Maximum number of simultaneous Template requests : from 10 to 30.
Maximum number of running JRun threads : from 30 to 100.
...
but it does not seem to have noticeable effects. I tried to spy my code using the coldfusion monitor to find a special bottleneck or something in my code that causes the failure... but didn't find anytihng noticeable.
Evertything was working quite fine on CF7 (I upgraded) and crashs with CF8.

some of the errors attached.

Any suggestion ?

Report · Oct 09, 2007

Generally speaking "java.lang.OutOfMemoryError: unable to create new native thread" means you're asking code to do something to the stack that causes one of the memory pools to run out of memory.

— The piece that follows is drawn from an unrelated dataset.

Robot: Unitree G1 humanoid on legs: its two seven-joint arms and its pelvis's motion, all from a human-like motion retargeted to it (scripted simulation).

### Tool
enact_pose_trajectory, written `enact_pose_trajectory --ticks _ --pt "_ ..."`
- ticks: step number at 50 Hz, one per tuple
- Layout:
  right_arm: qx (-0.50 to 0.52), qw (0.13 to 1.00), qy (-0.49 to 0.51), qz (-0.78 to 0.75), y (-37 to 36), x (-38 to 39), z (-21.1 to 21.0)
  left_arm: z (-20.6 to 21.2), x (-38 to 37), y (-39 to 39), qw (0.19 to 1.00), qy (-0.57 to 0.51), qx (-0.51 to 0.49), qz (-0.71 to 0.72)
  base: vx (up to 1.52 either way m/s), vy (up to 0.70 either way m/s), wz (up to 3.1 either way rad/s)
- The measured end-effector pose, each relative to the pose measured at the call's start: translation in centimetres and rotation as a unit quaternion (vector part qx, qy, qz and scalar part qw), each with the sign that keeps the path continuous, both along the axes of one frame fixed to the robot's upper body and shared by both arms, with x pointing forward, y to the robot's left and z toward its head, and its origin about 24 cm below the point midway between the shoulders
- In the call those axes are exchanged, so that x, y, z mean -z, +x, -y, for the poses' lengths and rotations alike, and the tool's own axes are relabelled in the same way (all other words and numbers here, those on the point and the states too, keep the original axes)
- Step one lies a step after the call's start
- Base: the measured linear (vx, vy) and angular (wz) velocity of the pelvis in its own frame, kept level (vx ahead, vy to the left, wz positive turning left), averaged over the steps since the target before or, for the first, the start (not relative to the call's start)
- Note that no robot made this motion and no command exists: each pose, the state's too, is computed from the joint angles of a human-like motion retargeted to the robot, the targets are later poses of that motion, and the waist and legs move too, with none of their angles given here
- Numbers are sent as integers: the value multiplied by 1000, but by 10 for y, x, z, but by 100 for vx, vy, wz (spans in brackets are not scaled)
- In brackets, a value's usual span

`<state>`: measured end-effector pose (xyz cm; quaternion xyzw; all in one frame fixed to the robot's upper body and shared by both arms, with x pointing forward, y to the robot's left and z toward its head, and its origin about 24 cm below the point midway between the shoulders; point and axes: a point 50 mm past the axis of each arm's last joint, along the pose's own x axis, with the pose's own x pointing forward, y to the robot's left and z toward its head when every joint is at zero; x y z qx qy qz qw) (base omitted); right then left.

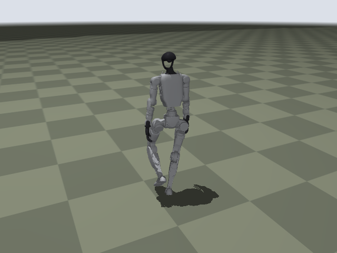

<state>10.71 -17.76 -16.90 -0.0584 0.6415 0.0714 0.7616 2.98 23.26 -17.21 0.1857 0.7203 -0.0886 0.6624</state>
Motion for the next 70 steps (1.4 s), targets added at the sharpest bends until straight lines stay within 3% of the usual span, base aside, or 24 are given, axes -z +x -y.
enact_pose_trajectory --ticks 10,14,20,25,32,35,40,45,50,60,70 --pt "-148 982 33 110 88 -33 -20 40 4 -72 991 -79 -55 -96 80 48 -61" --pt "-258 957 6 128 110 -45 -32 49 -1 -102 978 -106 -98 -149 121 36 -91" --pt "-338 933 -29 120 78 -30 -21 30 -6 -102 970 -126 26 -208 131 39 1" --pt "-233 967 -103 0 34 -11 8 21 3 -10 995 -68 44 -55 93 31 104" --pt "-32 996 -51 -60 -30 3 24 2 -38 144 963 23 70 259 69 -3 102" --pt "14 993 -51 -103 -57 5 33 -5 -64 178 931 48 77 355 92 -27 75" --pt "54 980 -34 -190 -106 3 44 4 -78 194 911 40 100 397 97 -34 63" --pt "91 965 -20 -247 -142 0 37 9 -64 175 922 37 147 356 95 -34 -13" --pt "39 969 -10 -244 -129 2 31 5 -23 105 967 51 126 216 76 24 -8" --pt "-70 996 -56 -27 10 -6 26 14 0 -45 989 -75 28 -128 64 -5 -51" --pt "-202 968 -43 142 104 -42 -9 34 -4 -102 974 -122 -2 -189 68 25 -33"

I've not tinkered with CF 8's onboard diags yet. But you can turn on verbose GC and that'll help you identify which memory segement in the stack is running dry. You can then try tweaking the parameters for that memory segement in your java.args line.

Turn on verbose GC with:
-verbose:gc -XX:+PrintGCDetails -XX:+PrintGCTimeStamps -XX:+PrintHeapAtGC

Output from this will be in the related server.out log file.

I'd also recommend running the latest iteration of your version of Java. Many times issues like this are made worse (sometimes) or better between iterations.

Make sure you turn off verbose GC when you're done.

Report · Oct 10, 2007

I trying the verbose output,... (but as it needs a restart, i waited the next crash... which just happenned at the moment)

I was there when the crash occurs, and the error was the "The Metrics service is not available. This exception is usually caused by service startup failure. Check your server configuration" one. This is the error reported in the web browser when you try to load a cfm page but there is nothing in the exception log.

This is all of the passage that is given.